Significance of flat files for Testing

In various banking or other industries, one would need to produce inputs in the form of flat files. These flats files are consumed (via XFBs or other protocols) by systems (Application Under Test) to generate outputs. For example in a Payment processing system a flat file like the one below, is an input and then the system generates bookings based on the data in the files.

<?xml version="1.0" encoding="UTF-8"?>
<PaymentFile>
    <Payment>
        <PaymentID>12345</PaymentID>
        <Payer>
            <Name>John Doe</Name>
            <AccountNumber>987654321</AccountNumber>
            <Bank>ABC Bank</Bank>
        </Payer>
        <Payee>
            <Name>Jane Smith</Name>
            <AccountNumber>123456789</AccountNumber>
            <Bank>XYZ Bank</Bank>
        </Payee>
        <Amount>1500.00</Amount>
        <Currency>USD</Currency>
        <PaymentDate>2025-02-02</PaymentDate>
        <Description>Invoice Payment</Description>
    </Payment>
</PaymentFile>

For automated testing, it becomes crucial to be able to generate multiple such test files (by making these driven by data) and then eventually validate whether the system (Application Under Test) has processed them in the expected way or not.

How to generate data-driven flat files using INGenious?

  • At the beginning, there should be a step to set the file location. This needs to be done by creating a variable called %fileLocation% and feeding a relative/absolute path to it, where you want to save the output file.

  • Then, there should be a step to set the file name. This needs to be done by creating another variable called %fileName% and feeding the actual file name (with extension) to it. You can leverage built-in capabilities in INGenious like Synthetic Data Generation to create file names to be fed to the variable.

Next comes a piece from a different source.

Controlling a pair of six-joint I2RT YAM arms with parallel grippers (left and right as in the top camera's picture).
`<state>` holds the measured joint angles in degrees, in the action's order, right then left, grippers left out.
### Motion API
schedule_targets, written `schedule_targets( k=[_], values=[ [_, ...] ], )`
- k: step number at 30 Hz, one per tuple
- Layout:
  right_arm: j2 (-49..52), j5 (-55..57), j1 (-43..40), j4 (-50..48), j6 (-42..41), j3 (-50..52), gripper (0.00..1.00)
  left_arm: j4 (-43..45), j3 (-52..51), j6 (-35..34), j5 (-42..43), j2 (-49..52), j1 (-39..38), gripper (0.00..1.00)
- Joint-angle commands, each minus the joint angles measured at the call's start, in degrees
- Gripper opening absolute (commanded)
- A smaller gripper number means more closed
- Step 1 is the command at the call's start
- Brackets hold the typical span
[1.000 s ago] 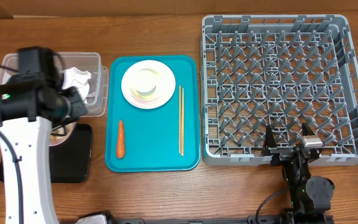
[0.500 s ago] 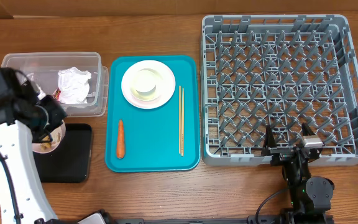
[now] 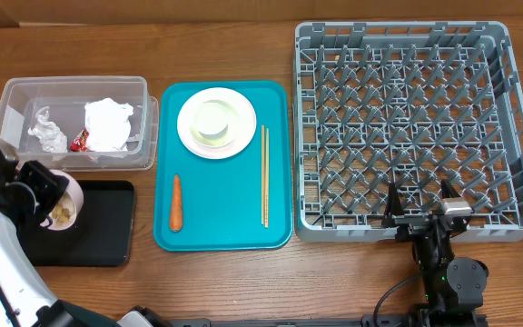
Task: Sort waste into correct bins and load items into the dishwasher
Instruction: 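Tilt the bowl to dump rice and shells onto the black tray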
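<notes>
A white bowl (image 3: pixel 63 206) with food scraps in it is tipped on its side over the left part of the black tray (image 3: pixel 107 238). My left gripper (image 3: pixel 44 195) is shut on its rim at the far left of the table. The teal tray (image 3: pixel 221 213) carries a white plate with a small bowl on it (image 3: pixel 216 123), a pair of chopsticks (image 3: pixel 264 174) and a carrot (image 3: pixel 176 202). The grey dish rack (image 3: pixel 407 118) holds nothing. My right gripper (image 3: pixel 419 207) stands open at the rack's front edge.
A clear plastic bin (image 3: pixel 71 123) at the back left holds crumpled paper and a red wrapper. The black tray lies in front of it. The left arm's white link runs along the table's left front corner.
My left gripper has moved with the bowl from the teal tray's left edge to the far left, over the black tray. The bowl now lies tipped. The right arm has not moved.
My left gripper was down at the scrap bowl in the front of the teal tray, hiding the carrot. Then it held the bowl at the tray's left edge, with carrot and chopsticks left lying there. Now the bowl is tipped over the black tray.
</notes>
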<state>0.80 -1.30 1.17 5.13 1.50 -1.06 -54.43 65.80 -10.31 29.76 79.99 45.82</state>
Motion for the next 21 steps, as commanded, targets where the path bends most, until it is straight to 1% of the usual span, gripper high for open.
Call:
schedule_targets(
  k=[1, 5, 7, 12, 18, 21],
  values=[
    [-0.6, -0.3, -0.2, -0.4, 0.0, 0.6, 1.00, 4.3, -4.0, 1.2, 7.1, -1.4, 3.9, 0.04],
    [-0.6, -0.3, -0.2, -0.4, 0.0, 0.6, 1.00, 11.1, -9.1, 1.2, 16.0, -1.4, 8.4, 0.04],
    [-0.6, -0.3, -0.2, -0.4, 0.0, 0.6, 1.00, 14.7, -11.7, 1.0, 19.1, -1.4, 10.8, 0.04],
    [-0.6, -0.3, -0.2, -0.4, 0.0, 0.6, 1.00, 21.1, -16.6, 0.9, 23.0, -1.4, 15.1, 0.04],
    [-0.6, -0.3, -0.2, -0.4, 0.0, 0.6, 1.00, 28.3, -20.5, 0.5, 28.6, -1.4, 18.3, 0.04],
    [-0.6, -0.3, -0.2, -0.4, 0.0, 0.6, 1.00, 29.9, -21.4, 0.5, 28.8, -1.4, 19.4, 0.04]
  ],
)
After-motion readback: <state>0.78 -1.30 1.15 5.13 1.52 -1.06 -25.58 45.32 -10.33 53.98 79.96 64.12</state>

  • Then there should be the populateData action to generate the file. The populateData action comes with an editor which makes parameterization of data in the paylod very easy. This action is always marked in Green.. [See the section below]

file

The above is an example of a File Generation Testcase.

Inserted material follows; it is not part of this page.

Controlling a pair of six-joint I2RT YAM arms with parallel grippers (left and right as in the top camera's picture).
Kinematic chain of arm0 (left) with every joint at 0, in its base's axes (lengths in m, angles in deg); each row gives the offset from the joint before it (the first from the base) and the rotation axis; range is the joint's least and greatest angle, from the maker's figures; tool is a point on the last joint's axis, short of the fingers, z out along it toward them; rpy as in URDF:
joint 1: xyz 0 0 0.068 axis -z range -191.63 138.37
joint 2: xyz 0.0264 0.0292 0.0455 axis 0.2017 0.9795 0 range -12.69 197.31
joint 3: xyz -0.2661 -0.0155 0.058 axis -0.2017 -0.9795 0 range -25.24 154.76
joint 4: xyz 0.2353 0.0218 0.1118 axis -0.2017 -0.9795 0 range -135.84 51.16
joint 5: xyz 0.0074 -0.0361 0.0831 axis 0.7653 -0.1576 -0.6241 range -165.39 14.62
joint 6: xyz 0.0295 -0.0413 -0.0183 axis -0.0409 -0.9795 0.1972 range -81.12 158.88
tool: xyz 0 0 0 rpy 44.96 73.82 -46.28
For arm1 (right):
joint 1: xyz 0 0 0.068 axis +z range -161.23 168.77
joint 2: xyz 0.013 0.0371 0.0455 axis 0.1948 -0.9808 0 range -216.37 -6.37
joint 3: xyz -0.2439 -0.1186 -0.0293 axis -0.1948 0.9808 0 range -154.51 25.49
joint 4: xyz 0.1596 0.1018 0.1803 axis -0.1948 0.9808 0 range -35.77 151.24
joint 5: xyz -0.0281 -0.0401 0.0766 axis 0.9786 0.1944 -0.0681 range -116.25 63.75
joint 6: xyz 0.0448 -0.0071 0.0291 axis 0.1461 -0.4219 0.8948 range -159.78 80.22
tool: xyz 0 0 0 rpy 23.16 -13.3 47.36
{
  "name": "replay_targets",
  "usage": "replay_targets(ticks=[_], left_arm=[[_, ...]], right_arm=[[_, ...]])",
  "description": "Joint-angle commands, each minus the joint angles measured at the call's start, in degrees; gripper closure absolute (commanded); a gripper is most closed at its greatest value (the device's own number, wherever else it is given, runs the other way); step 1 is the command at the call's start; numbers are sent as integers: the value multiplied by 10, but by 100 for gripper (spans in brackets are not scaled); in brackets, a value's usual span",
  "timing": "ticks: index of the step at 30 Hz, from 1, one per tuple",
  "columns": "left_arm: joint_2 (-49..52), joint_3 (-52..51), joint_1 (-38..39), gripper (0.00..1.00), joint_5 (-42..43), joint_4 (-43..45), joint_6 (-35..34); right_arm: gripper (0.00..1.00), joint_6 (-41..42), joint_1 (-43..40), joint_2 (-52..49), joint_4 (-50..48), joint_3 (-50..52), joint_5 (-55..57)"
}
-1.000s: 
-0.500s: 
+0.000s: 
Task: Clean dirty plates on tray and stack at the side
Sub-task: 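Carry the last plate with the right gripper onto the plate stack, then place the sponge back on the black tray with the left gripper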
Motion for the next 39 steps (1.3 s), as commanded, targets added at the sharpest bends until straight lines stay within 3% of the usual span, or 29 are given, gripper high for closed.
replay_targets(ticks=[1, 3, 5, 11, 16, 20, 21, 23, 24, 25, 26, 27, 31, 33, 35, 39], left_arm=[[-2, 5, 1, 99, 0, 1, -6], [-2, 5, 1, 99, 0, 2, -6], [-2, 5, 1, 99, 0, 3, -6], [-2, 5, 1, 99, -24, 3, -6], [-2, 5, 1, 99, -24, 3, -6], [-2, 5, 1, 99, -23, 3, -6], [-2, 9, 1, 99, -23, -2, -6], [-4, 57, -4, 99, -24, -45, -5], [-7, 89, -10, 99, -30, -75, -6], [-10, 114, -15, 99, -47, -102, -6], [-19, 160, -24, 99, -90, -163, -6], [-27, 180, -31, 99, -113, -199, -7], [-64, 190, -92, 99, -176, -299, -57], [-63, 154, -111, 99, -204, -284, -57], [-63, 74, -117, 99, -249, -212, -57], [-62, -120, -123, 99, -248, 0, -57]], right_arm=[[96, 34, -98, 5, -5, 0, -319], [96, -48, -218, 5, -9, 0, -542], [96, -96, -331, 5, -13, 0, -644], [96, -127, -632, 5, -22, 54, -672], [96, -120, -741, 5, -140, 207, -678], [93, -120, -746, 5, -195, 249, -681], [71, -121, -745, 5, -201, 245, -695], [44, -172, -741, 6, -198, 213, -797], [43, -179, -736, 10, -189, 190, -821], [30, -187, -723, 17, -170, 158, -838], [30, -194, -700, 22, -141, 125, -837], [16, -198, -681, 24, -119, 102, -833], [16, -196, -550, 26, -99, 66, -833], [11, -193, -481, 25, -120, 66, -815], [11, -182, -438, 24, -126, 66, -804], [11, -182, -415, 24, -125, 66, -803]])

Payload Data Parameterization

Data Parameterization can be done using the built-in editor. If you mouse-hover on the Input column, corresponding to the populateData step, an option to open up the Editor comes up.

Inside this editor, we can paste the entire Payload and then parameterize the specific JSON/XML tags based on our needs.

If we press Ctrl+Space the list of all available DataSheets : ColumnNames along with all user-defined variables show up. We can then select the appropriate item from where we want to parameterize.